Welcome to the 'New Somerset and Dorset Railway'
Tuesday, June 20, 2006
These are the bufferstops placed at the Bath end of Midsomer Norton station. Hopefully their stay will be a short one as the Radstock extension should begin to take shape in everybody's minds well before the line begins to actually appear on the ground! Plans may take a northwards swing once we reach the infill at Chilcompton, beyond the tunnels. The cost of removing the spoil may be greater than the cost of replacing the two bridges on the way to Radstock. Always follow the line of least resistance when restoring railways!
Why Radstock? The main reason is simply that a station at Radstock, designed for the 21st century S&D, would be a more practical base for the line than the cramped site at Midsomer Norton, which is on a steepish hill with minimal parking on site. Radstock is flat! A station on the opposite side of the road to the Mining Museum would be a huge draw to passing traffic, as well as providing a natural added attraction to the museum. We are already the two major tourist attractions in the area, and are working closely together with an eye on developments over the next few years!
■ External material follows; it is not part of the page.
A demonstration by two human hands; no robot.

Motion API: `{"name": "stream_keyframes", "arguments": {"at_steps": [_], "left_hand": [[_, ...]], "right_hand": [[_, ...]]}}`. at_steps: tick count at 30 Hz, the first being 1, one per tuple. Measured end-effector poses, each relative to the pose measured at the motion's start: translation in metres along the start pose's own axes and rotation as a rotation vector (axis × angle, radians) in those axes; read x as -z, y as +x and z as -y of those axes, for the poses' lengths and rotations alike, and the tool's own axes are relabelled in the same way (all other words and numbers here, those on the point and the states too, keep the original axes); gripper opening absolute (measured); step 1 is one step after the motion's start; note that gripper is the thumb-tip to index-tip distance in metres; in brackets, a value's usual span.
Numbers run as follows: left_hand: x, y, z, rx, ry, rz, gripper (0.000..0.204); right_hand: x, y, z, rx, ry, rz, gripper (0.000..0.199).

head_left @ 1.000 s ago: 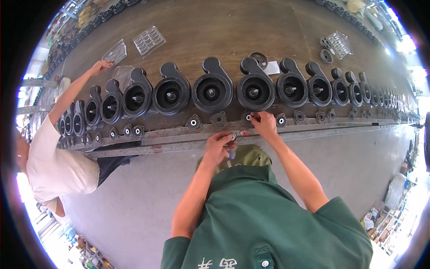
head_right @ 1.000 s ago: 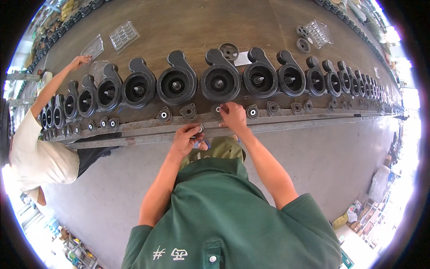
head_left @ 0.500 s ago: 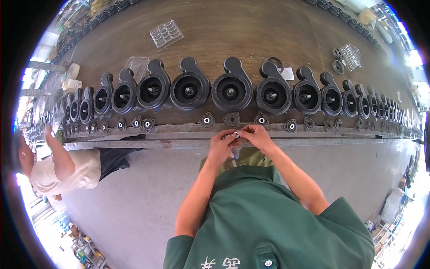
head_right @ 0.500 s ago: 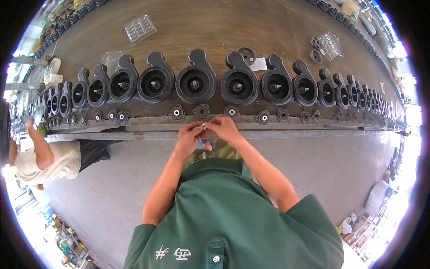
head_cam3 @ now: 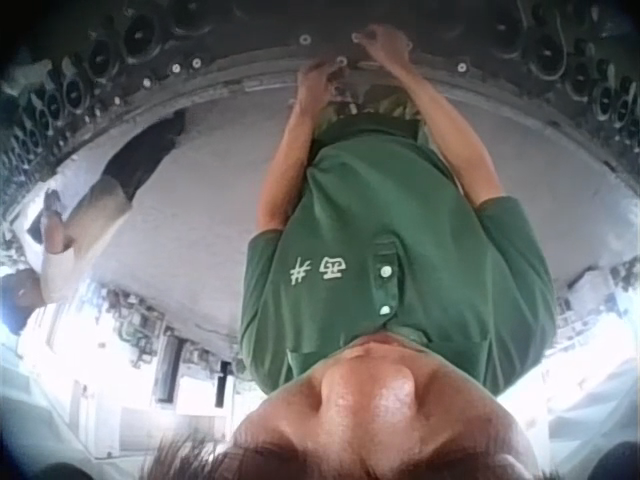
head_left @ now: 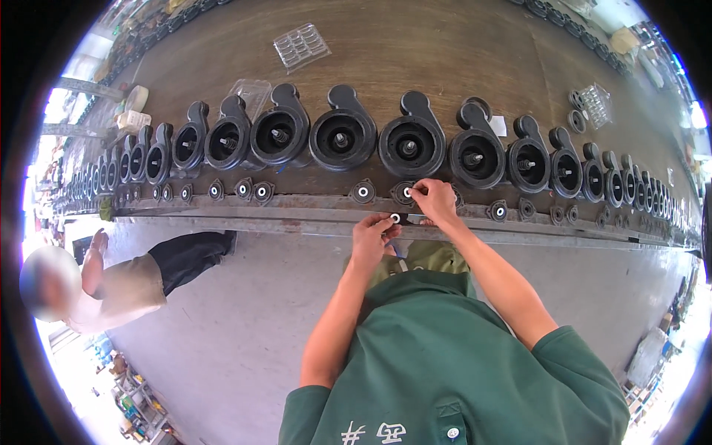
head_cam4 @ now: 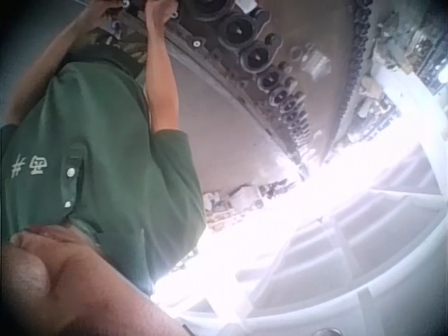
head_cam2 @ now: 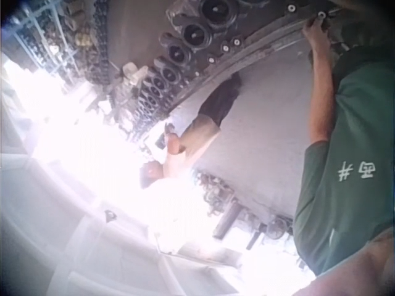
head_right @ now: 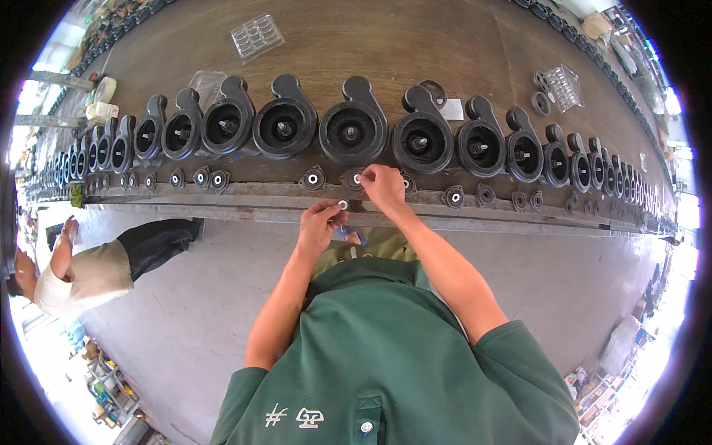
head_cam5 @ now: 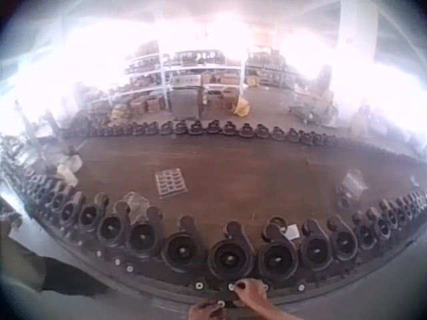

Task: The person places washers and other small metal components into black mechanical housings arranged on a long industrial workbench, picks up a green cloth to wipe down the surface, and continues inserting small parts from plastic trays into the housings.

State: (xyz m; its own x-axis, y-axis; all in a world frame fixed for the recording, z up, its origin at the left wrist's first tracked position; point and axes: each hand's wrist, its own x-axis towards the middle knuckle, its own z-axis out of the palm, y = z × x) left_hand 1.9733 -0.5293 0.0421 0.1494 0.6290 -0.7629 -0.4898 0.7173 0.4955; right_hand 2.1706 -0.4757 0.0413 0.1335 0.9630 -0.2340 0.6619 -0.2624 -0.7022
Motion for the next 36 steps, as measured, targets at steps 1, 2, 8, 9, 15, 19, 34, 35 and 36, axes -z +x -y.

A return to Radstock will also concentrate minds on the Radstock-Bath line, which in an oil-depleted world will become Radstock and Midsomer Norton's principal connection with the outside world. Personally I see the Radstock-Bath line as firstly a 'real' railway, running commuter and freight trains onto the network and, ideally, into a revitalised Green Park station. But also it must become a premier league tourist route, taking hundreds of thousands from Bath through the stunning scenery at Midford and Wellow down to the tourist centres of Radstock and Midsomer Norton, and on down to Shepton Mallet, and eventually beyond. There will inevitably be billions of government money available in the coming decades for rail reinstatement as the roads grind to a halt. We need to be ready for this. The new station at Radstock needs to be designed for through running from the very start, preferably at a level where the Bath road can be bridged rather than crossed on the level. This will be a very busy route in the future, and at least for a few years there may still be enough road transport to cause conflict! And who could resist a triumphant return to Bath?